A geografia do investimento solar conta outra história reveladora. Enquanto o interior alentejano recebe a maioria dos grandes projetos, as áreas metropolitanas de Lisboa e Porto concentram 70% das instalações de autoconsumo. Esta divisão geográfica reflete não apenas diferentes padrões de consumo, mas também distintas capacidades de investimento e acesso ao crédito.

A tecnologia oferece soluções que a política ainda não conseguiu abraçar. As comunidades de energia renovável, permitidas pela legislação europeia, poderiam democratizar o acesso à energia solar, mas esbarram numa teia regulatória que as torna praticamente inviáveis. Enquanto isso, países como a Alemanha já têm mais de 2.000 comunidades energéticas em funcionamento.

O armazenamento de energia emerge como o próximo grande desafio. As baterias domésticas tornaram-se o objeto de desejo dos proprietários de painéis solares, mas o seu custo continua proibitivo para a maioria das famílias. Os especialistas estimam que só quando o preço das baterias cair abaixo dos 300 euros por kWh é que se assistirá a uma massificação real do armazenamento descentralizado.

O setor agrícola representa a fronteira seguinte da revolução solar. Os chamados agrivoltaicos - sistemas que combinam produção agrícola com geração de energia - começam a surgir em projetos-piloto no Ribatejo e no Alentejo. A tecnologia permite cultivar sob os painéis, criando microclimas que podem melhorar o rendimento de certas culturas.

Os leilões de capacidade solar, que em 2019 e 2020 atraíram investimentos recorde, perderam o brilho inicial. O último leilão, em 2023, ficou aquém das expectativas, com apenas 60% da capacidade disponível a ser atribuída. Os investidores queixam-se de margens cada vez mais reduzidas e de condições contratuais menos favoráveis.

A indústria nacional de componentes solares tenta ganhar tração num mercado dominado por importações chinesas.
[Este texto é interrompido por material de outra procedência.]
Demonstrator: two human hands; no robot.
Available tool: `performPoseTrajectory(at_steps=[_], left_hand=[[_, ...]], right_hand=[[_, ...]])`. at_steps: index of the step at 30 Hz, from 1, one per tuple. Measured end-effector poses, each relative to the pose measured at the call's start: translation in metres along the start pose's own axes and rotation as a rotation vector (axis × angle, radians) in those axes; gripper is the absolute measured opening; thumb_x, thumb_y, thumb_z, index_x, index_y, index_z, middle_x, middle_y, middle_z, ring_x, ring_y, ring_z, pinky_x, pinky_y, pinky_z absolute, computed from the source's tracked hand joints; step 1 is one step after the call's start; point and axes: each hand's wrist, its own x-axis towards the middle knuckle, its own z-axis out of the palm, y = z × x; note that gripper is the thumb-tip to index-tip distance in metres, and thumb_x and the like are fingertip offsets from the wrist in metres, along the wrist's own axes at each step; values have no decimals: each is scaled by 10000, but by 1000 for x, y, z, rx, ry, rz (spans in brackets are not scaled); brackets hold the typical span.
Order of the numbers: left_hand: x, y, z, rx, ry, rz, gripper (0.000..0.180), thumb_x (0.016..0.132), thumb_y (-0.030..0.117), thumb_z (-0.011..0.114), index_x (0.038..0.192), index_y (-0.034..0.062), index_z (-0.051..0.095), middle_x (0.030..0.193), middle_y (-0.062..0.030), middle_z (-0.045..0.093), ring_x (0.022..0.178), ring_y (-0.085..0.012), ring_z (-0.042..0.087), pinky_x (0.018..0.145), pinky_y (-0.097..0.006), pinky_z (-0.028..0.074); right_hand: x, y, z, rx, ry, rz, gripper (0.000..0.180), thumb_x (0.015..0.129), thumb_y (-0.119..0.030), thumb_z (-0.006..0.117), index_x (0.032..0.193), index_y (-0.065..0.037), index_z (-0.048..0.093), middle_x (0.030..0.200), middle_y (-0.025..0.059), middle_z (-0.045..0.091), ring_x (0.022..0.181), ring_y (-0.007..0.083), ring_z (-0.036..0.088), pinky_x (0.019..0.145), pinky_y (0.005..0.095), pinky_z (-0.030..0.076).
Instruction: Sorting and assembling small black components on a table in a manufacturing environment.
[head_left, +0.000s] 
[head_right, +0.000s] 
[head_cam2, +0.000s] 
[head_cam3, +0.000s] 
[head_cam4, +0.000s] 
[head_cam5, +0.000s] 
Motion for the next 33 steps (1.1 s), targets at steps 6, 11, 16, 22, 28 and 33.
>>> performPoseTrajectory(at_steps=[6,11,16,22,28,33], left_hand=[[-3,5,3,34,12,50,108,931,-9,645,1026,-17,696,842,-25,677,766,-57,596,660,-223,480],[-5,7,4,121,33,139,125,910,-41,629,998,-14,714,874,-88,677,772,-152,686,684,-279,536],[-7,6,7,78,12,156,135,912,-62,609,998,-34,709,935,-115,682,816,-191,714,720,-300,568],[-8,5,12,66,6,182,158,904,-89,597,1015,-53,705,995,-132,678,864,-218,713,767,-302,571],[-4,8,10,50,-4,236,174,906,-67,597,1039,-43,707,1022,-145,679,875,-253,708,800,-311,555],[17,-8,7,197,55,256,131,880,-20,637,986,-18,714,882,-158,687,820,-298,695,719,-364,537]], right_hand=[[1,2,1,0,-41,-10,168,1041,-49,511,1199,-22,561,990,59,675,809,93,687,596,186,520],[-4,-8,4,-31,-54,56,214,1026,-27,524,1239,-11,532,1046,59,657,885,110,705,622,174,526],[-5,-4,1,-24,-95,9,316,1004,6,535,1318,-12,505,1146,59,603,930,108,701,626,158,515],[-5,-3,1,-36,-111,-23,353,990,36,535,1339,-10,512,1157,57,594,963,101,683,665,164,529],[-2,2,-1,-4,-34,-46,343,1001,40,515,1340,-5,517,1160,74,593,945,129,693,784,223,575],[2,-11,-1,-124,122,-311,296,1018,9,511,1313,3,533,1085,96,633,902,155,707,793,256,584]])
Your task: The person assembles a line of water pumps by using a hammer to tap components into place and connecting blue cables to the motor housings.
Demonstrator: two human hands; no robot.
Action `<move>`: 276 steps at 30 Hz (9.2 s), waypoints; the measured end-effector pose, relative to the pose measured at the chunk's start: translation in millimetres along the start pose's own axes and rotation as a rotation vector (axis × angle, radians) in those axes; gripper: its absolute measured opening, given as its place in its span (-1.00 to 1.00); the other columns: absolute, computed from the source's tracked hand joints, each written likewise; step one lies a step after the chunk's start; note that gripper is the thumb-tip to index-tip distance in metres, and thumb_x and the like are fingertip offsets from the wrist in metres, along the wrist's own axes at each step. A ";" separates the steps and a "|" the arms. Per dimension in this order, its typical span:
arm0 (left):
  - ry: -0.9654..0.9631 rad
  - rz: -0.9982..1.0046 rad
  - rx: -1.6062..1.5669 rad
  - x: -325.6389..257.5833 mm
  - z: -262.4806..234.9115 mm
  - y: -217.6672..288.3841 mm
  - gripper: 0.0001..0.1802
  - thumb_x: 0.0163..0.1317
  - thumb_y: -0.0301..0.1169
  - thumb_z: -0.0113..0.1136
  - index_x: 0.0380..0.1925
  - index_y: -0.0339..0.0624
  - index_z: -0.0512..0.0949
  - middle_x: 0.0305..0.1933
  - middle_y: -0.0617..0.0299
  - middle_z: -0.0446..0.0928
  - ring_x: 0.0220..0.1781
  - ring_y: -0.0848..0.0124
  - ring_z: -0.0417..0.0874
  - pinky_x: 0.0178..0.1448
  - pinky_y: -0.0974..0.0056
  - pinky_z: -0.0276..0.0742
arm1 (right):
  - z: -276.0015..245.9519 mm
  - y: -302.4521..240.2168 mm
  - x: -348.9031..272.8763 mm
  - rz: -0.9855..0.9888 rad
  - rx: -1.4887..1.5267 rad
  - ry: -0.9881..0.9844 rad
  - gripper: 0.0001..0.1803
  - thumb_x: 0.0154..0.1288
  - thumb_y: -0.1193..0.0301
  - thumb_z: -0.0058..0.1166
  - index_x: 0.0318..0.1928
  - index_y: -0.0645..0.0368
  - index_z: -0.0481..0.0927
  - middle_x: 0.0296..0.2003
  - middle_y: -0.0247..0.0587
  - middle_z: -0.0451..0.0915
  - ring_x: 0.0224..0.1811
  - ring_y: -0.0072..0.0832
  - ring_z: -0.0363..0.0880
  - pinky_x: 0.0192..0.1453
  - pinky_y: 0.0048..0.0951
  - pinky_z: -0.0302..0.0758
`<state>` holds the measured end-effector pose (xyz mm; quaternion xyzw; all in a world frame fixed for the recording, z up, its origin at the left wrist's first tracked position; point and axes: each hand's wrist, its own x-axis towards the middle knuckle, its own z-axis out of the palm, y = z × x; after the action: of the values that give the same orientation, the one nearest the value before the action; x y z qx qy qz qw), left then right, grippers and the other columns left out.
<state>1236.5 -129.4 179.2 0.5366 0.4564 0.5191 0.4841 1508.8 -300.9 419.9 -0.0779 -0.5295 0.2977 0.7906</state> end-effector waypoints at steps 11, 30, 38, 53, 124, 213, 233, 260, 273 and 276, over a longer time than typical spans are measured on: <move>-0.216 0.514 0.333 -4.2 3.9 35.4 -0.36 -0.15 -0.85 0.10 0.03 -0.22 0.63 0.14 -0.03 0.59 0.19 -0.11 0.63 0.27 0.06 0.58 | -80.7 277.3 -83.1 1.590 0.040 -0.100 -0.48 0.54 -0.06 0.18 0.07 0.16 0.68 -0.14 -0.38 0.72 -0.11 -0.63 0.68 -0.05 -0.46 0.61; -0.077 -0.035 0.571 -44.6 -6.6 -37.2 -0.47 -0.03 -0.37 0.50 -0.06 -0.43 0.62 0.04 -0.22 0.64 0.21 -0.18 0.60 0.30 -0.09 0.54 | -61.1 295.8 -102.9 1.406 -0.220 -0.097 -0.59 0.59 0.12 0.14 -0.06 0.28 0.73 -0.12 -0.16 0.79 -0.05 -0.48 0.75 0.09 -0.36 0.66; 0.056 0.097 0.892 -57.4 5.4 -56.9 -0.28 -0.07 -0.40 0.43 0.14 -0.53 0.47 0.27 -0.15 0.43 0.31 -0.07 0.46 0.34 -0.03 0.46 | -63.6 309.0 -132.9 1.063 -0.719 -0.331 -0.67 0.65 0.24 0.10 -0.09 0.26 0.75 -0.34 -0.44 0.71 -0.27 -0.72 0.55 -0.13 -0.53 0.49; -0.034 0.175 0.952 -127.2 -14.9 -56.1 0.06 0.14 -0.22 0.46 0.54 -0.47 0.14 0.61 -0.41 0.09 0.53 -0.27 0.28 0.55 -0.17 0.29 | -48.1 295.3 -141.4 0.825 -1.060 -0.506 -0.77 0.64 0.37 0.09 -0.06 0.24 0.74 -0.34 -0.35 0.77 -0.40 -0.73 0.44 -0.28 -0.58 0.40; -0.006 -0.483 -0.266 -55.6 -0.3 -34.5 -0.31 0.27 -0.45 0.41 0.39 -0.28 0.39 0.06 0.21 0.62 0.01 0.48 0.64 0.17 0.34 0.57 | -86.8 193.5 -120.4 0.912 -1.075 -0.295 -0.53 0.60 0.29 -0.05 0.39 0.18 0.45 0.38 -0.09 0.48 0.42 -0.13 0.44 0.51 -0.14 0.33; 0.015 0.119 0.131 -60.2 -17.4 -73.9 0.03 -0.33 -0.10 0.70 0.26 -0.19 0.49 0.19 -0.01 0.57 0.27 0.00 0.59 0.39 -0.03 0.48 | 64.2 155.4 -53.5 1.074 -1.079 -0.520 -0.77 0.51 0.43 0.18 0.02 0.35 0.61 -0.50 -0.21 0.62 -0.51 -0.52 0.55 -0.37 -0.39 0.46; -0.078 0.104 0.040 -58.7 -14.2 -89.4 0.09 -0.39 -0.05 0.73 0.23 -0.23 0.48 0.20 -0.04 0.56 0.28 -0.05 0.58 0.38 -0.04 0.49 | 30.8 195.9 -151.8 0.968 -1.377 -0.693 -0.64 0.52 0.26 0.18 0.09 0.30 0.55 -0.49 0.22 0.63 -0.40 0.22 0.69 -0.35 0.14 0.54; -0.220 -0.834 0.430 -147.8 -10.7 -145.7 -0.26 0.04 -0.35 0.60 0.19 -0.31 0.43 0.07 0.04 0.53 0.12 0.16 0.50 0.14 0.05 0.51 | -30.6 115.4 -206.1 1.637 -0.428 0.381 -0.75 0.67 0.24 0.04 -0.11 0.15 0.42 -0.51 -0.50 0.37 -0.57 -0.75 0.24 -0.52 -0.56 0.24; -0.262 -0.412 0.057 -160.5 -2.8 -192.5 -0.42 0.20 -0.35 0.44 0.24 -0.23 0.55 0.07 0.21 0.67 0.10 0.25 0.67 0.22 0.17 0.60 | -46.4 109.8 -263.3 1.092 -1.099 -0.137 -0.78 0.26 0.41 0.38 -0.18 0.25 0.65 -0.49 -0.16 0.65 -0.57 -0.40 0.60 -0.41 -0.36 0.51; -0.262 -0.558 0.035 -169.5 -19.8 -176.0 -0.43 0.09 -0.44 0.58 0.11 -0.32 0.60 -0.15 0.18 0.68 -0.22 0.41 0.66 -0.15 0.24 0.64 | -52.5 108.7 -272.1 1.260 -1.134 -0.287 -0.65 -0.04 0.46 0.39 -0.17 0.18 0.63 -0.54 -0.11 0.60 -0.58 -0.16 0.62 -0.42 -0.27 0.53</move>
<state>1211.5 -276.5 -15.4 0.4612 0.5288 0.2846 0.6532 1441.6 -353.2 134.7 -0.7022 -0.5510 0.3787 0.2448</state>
Uma fábrica no norte do país começou recentemente a produzir estruturas de suporte para painéis, mas a produção de células e módulos continua praticamente inexistente em território nacional, representando uma oportunidade perdida em termos de soberania industrial.

O futuro do solar em Portugal dependerá da capacidade de resolver o que os especialistas chamam de "o trilema energético": como garantir segurança de abastecimento, preços acessíveis e sustentabilidade ambiental. Até agora, o país tem sido brilhante no último aspeto, medíocre no primeiro e desastroso no segundo.

Os próximos meses serão decisivos. A revisão do Plano Nacional Energia e Clima 2030, prevista para o final do ano, terá de abordar estas contradições. Enquanto isso, os portugueses continuam a votar com as suas carteiras, instalando painéis solares a um ritmo que desafia a lentidão burocrática e constrói, telhado a telhado, a independência energética que o sistema ainda não conseguiu entregar.